Additionally, we also observed significant changes in estrogen and testosterone according to stress exposure. It is well known that estrogen acts to maintain adequate bladder function, contractility, and stability, in particular. Therefore, these results support that stress may not only alter hormonal homeostasis, but also induce pathophysiologic changes leading to functional alterations.
Although levels of testosterone also changed after stress exposure, the meaning of these changes is uncertain. Increased serum levels of dopamine and norepinephrine support that the stress conditioning was good enough to fulfill the aim of our study, and those results also showed that elevated dopamine and norepinephrine can alter bladder stability.
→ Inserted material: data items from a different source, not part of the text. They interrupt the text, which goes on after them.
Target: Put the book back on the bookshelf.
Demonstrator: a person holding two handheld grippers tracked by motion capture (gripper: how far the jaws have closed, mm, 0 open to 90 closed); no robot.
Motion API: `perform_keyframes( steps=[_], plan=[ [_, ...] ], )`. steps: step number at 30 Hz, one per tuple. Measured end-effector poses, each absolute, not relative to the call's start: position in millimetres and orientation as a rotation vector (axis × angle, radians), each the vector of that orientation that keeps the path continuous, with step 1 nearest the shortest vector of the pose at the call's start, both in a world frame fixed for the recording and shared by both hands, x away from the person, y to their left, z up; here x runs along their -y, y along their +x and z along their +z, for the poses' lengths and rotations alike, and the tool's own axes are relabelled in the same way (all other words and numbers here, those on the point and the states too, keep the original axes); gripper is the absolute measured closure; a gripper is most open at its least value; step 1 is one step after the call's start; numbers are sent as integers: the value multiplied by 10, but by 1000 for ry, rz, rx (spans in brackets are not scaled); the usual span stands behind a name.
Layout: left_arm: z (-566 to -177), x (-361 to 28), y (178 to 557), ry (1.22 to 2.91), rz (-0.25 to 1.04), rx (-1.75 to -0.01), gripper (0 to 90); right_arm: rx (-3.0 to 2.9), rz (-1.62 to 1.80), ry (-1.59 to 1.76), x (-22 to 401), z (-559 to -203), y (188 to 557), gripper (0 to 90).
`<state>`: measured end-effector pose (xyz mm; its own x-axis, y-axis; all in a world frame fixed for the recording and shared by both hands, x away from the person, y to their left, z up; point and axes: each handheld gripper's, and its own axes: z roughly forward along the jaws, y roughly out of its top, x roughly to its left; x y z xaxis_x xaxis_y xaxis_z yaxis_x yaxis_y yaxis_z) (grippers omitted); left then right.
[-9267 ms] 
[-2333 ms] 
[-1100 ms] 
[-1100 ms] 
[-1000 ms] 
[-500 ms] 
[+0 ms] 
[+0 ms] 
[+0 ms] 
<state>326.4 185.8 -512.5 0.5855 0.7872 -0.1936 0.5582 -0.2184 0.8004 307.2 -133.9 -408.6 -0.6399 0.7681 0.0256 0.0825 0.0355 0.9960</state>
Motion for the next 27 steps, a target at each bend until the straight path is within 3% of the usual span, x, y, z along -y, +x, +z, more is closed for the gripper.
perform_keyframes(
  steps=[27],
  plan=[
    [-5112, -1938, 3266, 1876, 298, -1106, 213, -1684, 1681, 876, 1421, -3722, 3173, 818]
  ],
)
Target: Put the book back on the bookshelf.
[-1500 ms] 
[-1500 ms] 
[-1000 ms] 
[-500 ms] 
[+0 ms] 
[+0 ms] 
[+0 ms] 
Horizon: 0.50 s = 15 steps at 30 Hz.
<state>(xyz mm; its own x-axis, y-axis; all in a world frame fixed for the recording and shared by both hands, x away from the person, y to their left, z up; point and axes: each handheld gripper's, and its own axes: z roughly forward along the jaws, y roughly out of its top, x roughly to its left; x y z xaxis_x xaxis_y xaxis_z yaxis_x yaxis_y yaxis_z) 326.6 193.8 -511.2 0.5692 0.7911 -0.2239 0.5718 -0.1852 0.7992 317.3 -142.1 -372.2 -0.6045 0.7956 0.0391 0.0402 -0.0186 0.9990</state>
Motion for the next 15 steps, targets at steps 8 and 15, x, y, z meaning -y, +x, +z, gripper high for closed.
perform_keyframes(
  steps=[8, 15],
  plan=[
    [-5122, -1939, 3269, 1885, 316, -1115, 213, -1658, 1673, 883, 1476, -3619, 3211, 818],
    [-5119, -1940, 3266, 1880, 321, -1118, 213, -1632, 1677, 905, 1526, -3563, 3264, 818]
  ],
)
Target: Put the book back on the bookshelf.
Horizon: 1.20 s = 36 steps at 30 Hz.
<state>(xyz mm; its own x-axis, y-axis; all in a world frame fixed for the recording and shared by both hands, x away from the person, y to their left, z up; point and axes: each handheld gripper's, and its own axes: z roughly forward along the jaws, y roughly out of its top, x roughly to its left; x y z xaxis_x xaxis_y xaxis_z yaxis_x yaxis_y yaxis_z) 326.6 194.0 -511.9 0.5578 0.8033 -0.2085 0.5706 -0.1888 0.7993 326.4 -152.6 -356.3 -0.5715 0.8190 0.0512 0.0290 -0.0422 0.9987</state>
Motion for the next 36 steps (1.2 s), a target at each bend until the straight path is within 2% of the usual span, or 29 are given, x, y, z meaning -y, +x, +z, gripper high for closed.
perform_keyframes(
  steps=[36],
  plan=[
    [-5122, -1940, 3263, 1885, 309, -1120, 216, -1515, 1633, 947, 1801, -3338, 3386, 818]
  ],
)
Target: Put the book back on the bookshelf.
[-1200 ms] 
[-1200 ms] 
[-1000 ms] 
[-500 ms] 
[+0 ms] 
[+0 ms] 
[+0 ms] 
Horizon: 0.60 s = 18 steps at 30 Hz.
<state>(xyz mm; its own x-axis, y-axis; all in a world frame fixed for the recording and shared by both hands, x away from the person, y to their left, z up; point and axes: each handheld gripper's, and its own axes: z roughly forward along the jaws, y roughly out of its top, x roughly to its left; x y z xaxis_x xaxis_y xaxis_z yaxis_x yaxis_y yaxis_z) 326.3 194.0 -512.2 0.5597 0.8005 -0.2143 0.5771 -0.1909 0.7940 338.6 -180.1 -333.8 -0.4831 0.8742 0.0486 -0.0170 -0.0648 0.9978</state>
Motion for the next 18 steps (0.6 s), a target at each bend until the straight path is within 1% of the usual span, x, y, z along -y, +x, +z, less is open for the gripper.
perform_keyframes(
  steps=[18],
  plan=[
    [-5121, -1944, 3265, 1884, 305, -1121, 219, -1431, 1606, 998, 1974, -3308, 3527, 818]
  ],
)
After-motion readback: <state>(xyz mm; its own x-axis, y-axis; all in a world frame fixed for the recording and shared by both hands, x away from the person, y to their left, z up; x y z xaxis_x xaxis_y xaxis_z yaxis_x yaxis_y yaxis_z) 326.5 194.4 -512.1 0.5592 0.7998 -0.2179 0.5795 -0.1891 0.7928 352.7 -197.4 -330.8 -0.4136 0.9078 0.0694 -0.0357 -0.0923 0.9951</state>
In addition, according to our previous experiences , testosterone may participate in some steps required to adapt and modulate the stress response.
The micturition behavioral changes observed in this study included increased voiding frequency and decreased volume per voiding in the stress group and showed the effect of stress on bladder function.
There are limitations in directly applying the findings of this study to human detrusor function; however, this study clearly shows that stress is a factor in bladder stability-overactivity. It is clinically recommended to monitor and control stress in treating overactive bladder patients or managing the symptoms of LUTS.
This study was supported by a grant from the Korean Research Foundation (KRF-2004-041-E00228).
The authors have nothing to disclose.